After that I tried to use simplified version of command and just run the pip install lightgbm --config-settings=cmake.define.USE_CUDA=ON
and packege installed well, but when I tried to set { 'device_type': 'cuda' }
in my script, I got error: "Trial 0 failed with parameters: {'feature_fraction': 0.6} because of the following error: LightGBMError('CUDA Tree Learner was not enabled in this build.\nPlease recompile with CMake option -DUSE_CUDA=1')"
UPD
I tried to install package from local repo using sh build-python.sh install --gpu
and it works, but only with { 'device_type': 'gpu' }
, not "cuda". What exactly difference between this two options?
UPD 2
I tried sh build-python.sh install --cuda
too and its failed with "CMake build failed ERROR Backend subprocess exited when trying to invoke build_wheel"
got error "ERROR: Failed building wheel for lightgbm. ERROR: Could not build wheels for lightgbm, which is required to install pyproject.toml-based projects".
That error has many possible causes. I strongly suspect that there were more logs than just that printed, which might help us to help you identify the root cause.
Can you please run this again:
pip install \
--force-reinstall \
--no-binary lightgbm \
--config-settings=cmake.define.USE_CUDA=ON \
lightgbm
And share the full output that's printed?

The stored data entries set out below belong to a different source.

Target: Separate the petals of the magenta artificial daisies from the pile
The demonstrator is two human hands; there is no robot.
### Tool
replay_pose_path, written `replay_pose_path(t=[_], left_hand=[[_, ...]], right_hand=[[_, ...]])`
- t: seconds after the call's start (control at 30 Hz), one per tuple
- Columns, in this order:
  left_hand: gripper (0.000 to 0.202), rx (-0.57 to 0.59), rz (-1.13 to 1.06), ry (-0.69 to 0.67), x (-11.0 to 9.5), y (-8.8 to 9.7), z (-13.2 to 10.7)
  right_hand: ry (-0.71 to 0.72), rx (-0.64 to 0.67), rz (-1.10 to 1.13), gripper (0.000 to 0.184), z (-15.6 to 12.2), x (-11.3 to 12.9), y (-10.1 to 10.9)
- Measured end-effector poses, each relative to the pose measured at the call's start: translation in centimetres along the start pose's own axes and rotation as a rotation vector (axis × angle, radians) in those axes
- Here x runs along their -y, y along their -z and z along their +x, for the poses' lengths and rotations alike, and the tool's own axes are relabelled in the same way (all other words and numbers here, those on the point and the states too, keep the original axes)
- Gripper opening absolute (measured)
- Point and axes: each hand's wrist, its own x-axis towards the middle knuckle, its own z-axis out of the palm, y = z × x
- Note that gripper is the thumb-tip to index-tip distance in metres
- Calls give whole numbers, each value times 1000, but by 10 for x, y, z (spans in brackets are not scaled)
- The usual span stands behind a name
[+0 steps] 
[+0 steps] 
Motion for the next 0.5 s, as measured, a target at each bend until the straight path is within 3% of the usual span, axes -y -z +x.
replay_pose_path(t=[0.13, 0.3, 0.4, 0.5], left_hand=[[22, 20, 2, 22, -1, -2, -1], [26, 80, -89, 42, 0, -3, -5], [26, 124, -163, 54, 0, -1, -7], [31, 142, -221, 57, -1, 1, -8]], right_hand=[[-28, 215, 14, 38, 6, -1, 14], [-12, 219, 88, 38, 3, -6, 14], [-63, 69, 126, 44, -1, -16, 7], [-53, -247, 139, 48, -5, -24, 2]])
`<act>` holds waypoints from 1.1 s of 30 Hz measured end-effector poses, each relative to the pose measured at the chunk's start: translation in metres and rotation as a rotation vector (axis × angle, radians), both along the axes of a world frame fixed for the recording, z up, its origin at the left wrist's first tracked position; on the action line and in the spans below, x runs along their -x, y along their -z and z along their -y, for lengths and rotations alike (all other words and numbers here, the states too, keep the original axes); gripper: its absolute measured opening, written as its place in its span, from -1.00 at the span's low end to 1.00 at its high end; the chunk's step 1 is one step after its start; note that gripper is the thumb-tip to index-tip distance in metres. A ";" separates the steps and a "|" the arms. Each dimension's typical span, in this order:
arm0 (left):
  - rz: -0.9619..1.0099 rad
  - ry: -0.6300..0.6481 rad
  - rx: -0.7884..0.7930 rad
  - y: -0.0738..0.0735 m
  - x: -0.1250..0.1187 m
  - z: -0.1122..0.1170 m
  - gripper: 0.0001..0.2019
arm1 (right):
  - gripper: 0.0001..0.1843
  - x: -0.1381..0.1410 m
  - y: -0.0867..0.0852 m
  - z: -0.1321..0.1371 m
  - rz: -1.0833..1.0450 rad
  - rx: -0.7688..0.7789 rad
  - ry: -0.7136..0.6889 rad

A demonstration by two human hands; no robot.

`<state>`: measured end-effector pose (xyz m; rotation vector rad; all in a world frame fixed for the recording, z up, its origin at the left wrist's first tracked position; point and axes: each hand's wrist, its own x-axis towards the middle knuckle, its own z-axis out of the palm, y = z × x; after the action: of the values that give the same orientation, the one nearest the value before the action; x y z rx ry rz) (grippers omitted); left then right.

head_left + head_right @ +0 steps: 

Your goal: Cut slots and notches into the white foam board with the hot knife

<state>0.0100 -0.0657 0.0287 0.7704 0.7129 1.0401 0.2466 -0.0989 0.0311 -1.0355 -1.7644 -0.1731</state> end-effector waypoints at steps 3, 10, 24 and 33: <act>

What exactly difference between this two options?
-DUSE_GPU=ON
or --gpu
) = OpenCL-based GPU-accelerated version of LightGBM. Use this for non-NVIDIA GPUs.-DUSE_CUDA=ON
or --cuda
) = CUDA-based GPU-accelerated version of LightGBM. Use this for NVIDIA GPUs.See https://lightgbm.readthedocs.io/en/latest/Installation-Guide.html#build-cuda-version for more information.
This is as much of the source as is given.